**Your assignment**
Please filter the listing below and copy out the lines that hold "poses".

= Beginning of Section =

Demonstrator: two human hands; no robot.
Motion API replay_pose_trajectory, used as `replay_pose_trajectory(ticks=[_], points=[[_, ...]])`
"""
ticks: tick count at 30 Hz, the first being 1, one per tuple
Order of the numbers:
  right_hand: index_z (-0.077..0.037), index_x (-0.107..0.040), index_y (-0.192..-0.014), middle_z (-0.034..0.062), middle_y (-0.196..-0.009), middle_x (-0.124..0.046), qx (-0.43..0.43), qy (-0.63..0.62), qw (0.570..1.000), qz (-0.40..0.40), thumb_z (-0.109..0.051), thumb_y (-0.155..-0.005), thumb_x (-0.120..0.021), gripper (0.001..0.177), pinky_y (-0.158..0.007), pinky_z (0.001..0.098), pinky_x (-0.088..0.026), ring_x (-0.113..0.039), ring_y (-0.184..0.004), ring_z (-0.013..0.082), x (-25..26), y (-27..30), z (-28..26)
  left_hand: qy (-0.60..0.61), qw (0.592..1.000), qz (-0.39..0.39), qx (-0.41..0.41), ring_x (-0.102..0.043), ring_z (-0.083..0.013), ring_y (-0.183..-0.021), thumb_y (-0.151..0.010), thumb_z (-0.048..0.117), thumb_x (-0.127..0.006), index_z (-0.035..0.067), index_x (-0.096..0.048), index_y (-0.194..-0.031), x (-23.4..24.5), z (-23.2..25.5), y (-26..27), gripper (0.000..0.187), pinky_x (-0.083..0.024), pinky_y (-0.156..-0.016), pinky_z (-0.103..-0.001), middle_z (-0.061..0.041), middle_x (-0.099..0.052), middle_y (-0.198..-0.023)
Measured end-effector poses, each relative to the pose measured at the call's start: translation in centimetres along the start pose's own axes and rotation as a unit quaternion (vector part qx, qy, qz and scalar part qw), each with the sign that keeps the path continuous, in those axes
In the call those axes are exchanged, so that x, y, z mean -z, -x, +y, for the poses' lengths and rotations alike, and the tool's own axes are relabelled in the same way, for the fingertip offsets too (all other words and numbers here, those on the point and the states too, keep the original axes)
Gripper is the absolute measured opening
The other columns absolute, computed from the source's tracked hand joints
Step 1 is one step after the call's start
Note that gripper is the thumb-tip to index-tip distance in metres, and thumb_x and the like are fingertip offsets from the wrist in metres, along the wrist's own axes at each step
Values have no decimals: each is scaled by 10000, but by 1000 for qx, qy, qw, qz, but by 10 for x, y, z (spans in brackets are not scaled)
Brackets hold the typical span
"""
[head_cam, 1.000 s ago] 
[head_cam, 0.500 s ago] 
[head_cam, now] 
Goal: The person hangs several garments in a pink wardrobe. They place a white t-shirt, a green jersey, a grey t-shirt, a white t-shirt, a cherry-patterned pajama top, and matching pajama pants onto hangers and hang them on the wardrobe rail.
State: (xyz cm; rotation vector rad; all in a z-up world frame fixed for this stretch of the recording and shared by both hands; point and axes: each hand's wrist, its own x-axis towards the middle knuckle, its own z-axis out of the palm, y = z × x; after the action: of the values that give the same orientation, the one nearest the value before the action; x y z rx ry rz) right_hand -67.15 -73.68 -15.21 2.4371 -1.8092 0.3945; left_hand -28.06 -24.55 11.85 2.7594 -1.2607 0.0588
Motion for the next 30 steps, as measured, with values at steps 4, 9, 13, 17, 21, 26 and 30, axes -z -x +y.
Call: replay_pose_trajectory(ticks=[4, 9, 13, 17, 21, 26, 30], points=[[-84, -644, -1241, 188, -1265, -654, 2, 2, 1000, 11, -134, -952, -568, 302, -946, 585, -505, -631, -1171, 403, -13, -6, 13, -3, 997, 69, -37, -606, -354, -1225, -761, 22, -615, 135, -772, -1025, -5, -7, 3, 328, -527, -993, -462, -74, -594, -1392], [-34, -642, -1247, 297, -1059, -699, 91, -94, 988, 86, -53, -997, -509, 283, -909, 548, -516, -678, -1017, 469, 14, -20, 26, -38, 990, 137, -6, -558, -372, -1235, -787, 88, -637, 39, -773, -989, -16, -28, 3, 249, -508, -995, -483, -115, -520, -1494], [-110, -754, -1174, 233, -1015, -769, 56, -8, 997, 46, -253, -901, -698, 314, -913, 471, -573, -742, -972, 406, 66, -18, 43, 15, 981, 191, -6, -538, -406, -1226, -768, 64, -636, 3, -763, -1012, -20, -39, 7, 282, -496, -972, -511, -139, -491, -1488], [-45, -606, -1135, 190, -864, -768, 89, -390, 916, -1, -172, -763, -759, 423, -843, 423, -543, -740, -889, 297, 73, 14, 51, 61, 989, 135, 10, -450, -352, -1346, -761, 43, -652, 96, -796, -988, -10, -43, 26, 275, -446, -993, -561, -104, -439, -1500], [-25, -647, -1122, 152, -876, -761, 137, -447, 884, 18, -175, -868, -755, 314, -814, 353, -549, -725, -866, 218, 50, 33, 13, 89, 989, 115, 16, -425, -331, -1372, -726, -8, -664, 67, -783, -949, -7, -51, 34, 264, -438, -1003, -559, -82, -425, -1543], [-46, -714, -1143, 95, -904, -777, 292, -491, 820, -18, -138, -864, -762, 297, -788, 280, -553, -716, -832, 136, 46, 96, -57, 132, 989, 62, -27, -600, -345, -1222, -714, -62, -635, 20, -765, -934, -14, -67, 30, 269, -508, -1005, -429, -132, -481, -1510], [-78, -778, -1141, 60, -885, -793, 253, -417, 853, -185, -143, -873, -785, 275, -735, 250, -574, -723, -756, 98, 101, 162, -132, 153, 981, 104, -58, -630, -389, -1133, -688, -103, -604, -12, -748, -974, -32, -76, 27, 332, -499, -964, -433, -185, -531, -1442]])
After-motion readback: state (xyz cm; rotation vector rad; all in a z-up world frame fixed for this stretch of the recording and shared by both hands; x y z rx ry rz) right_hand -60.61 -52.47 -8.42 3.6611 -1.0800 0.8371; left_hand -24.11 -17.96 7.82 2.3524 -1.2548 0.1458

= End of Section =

**Completed exercise**
Measured end-effector poses, each relative to the pose measured at the call's start: translation in centimetres along the start pose's own axes and rotation as a unit quaternion (vector part qx, qy, qz and scalar part qw), each with the sign that keeps the path continuous, in those axes
In the call those axes are exchanged, so that x, y, z mean -z, -x, +y, for the poses' lengths and rotations alike, and the tool's own axes are relabelled in the same way, for the fingertip offsets too (all other words and numbers here, those on the point and the states too, keep the original axes)

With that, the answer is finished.